(Data for review)

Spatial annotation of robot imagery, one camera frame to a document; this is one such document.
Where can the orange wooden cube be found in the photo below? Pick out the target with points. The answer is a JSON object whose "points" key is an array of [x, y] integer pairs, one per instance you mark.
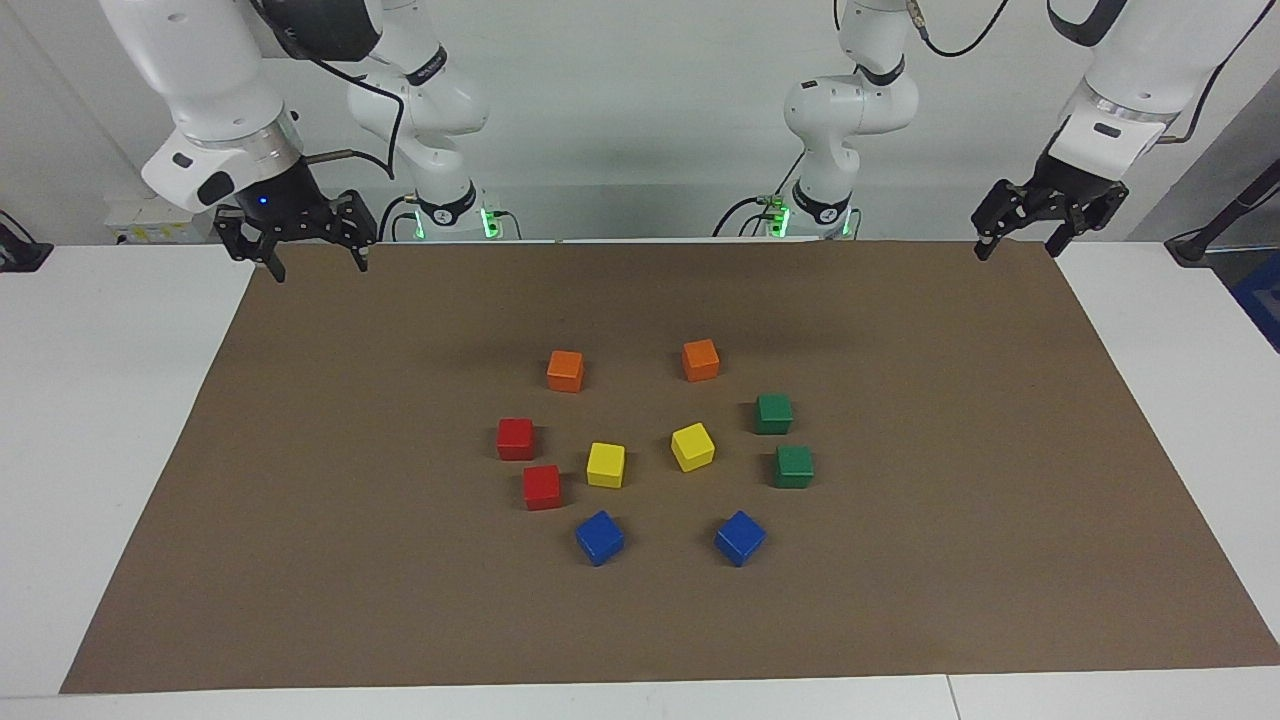
{"points": [[565, 372], [700, 361]]}

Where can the green wooden cube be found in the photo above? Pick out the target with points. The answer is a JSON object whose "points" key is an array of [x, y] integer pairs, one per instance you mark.
{"points": [[793, 467], [773, 414]]}

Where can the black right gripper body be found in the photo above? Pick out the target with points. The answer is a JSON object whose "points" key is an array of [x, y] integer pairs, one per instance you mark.
{"points": [[285, 205]]}

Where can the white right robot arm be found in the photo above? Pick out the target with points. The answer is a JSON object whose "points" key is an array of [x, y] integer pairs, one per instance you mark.
{"points": [[200, 80]]}

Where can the white power strip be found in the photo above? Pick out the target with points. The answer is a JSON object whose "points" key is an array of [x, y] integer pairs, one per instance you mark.
{"points": [[135, 225]]}

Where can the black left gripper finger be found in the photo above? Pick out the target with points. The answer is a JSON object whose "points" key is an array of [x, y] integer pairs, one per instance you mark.
{"points": [[1005, 210], [1090, 215]]}

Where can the brown table mat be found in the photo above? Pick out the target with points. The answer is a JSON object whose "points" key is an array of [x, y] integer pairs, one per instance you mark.
{"points": [[400, 600]]}

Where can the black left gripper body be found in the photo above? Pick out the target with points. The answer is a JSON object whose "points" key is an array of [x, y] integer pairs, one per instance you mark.
{"points": [[1070, 190]]}

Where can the blue wooden cube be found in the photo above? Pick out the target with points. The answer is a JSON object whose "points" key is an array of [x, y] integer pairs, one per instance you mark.
{"points": [[740, 538], [599, 538]]}

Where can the red wooden cube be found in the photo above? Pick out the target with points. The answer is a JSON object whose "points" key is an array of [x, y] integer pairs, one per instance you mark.
{"points": [[515, 440], [542, 488]]}

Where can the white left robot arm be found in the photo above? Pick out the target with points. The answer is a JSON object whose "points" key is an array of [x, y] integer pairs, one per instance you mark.
{"points": [[850, 110]]}

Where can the blue plastic bin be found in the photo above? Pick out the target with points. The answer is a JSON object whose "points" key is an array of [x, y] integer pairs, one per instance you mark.
{"points": [[1262, 305]]}

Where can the yellow wooden cube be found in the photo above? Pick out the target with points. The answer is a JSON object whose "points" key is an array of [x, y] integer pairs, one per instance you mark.
{"points": [[605, 466], [692, 447]]}

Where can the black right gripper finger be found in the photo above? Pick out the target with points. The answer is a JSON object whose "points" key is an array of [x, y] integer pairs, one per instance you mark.
{"points": [[245, 235], [360, 225]]}

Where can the black clamp mount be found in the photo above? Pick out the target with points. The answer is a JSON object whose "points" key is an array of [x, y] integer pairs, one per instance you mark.
{"points": [[20, 255]]}

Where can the black stand pole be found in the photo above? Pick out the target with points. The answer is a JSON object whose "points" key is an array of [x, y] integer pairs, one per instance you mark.
{"points": [[1215, 235]]}

(End Data for review)

§ **Description of the task**
Each line of the records above must be repeated exactly, but no picture belongs in the copy.

§ **Answer**
Spatial annotation of robot imagery, one camera frame to a document; this is one such document.
Where can the orange wooden cube be found in the photo below? Pick out the target with points. The answer is a JSON object whose "points" key is an array of [x, y] integer pairs, one per instance you mark.
{"points": [[565, 372], [700, 361]]}

Where can the green wooden cube be found in the photo above? Pick out the target with points. The answer is a JSON object whose "points" key is an array of [x, y] integer pairs, one per instance you mark.
{"points": [[793, 467], [773, 414]]}

Where can the black right gripper body be found in the photo above? Pick out the target with points. The answer is a JSON object whose "points" key is an array of [x, y] integer pairs, one per instance you mark.
{"points": [[285, 205]]}

Where can the white right robot arm be found in the photo above? Pick out the target with points. The answer is a JSON object whose "points" key is an array of [x, y] integer pairs, one per instance you mark.
{"points": [[200, 80]]}

Where can the white power strip be found in the photo above? Pick out the target with points. The answer is a JSON object whose "points" key is an array of [x, y] integer pairs, one per instance you mark.
{"points": [[135, 225]]}

Where can the black left gripper finger be found in the photo above? Pick out the target with points. The answer is a JSON object whose "points" key is an array of [x, y] integer pairs, one per instance you mark.
{"points": [[1005, 210], [1090, 215]]}

Where can the brown table mat be found in the photo above? Pick out the target with points. The answer is a JSON object whose "points" key is an array of [x, y] integer pairs, one per instance you mark.
{"points": [[400, 600]]}

Where can the black left gripper body be found in the photo above? Pick out the target with points. The answer is a JSON object whose "points" key is an array of [x, y] integer pairs, one per instance you mark.
{"points": [[1070, 190]]}

Where can the blue wooden cube be found in the photo above? Pick out the target with points. The answer is a JSON object whose "points" key is an array of [x, y] integer pairs, one per instance you mark.
{"points": [[740, 538], [599, 538]]}

Where can the red wooden cube be found in the photo above? Pick out the target with points. The answer is a JSON object whose "points" key is an array of [x, y] integer pairs, one per instance you mark.
{"points": [[515, 440], [542, 488]]}

Where can the white left robot arm be found in the photo above? Pick out the target with points. The answer is a JSON object whose "points" key is an array of [x, y] integer pairs, one per instance you mark.
{"points": [[850, 110]]}

Where can the blue plastic bin be found in the photo above? Pick out the target with points. The answer is a JSON object whose "points" key is an array of [x, y] integer pairs, one per instance you mark.
{"points": [[1262, 305]]}

Where can the yellow wooden cube be found in the photo above? Pick out the target with points. The answer is a JSON object whose "points" key is an array of [x, y] integer pairs, one per instance you mark.
{"points": [[605, 466], [692, 447]]}

Where can the black right gripper finger be found in the photo above? Pick out the target with points. The answer is a JSON object whose "points" key is an array of [x, y] integer pairs, one per instance you mark.
{"points": [[245, 235], [360, 225]]}

Where can the black clamp mount be found in the photo above? Pick out the target with points. The answer is a JSON object whose "points" key is an array of [x, y] integer pairs, one per instance you mark.
{"points": [[20, 255]]}

Where can the black stand pole be found in the photo above? Pick out the target with points. The answer is a JSON object whose "points" key is an array of [x, y] integer pairs, one per instance you mark.
{"points": [[1215, 235]]}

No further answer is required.